▶ **What to do**
A single figure is required: the number of lines below that contain "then".

Records from a data collection
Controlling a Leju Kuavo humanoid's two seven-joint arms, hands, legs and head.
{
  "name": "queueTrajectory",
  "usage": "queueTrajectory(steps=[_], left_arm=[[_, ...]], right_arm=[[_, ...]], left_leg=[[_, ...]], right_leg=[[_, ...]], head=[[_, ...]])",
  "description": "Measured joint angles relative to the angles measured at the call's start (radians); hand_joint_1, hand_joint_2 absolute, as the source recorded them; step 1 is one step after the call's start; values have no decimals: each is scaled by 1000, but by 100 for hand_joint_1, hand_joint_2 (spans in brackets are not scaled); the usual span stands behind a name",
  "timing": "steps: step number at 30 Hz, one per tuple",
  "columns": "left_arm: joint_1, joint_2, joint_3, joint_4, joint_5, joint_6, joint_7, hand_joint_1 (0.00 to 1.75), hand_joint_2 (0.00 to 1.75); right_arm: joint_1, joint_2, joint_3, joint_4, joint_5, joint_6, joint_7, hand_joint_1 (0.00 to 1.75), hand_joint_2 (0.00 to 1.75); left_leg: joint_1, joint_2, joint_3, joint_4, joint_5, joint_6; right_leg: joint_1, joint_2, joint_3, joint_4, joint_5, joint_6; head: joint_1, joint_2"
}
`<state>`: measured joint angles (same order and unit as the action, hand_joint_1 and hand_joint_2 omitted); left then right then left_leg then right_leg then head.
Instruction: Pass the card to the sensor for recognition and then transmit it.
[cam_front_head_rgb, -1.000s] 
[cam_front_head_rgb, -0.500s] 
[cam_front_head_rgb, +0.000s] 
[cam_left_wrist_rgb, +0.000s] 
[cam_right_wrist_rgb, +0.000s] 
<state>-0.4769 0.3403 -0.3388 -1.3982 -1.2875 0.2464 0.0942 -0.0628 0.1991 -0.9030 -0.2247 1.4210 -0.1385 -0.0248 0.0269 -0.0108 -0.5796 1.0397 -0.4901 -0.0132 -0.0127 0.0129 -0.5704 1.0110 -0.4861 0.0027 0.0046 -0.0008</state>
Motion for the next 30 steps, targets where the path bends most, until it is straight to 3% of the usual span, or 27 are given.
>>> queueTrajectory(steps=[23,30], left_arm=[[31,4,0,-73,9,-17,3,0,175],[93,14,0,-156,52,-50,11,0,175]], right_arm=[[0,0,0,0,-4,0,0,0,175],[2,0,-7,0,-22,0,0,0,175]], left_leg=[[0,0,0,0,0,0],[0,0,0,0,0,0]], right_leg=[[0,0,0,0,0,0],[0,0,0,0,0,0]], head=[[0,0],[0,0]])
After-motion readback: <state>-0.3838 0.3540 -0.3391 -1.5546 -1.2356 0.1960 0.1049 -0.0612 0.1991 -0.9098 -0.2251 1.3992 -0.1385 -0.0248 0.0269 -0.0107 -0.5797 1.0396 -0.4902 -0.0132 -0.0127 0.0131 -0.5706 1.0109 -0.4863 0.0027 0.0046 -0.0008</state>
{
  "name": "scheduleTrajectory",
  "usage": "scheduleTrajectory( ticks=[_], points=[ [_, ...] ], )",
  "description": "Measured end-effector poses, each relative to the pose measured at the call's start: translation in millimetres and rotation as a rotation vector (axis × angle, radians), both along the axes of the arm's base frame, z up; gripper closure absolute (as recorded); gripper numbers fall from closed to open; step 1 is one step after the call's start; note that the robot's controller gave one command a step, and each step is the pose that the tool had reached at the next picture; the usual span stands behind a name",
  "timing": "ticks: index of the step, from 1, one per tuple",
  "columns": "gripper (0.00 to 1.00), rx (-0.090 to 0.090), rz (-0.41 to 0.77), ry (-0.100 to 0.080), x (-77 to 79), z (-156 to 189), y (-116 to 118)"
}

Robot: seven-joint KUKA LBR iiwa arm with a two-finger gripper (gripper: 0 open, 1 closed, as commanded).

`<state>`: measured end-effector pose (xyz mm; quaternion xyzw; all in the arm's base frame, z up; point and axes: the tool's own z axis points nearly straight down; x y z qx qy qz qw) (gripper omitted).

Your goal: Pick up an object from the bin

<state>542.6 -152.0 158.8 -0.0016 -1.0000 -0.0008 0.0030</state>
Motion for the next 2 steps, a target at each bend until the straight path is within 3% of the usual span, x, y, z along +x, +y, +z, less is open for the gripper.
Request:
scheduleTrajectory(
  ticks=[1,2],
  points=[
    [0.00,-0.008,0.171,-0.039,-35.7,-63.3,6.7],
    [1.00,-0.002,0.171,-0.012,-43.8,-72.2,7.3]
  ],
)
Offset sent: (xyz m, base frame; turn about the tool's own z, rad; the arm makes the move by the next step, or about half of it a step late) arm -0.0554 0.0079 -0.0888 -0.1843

▶ **Output for this exercise**
2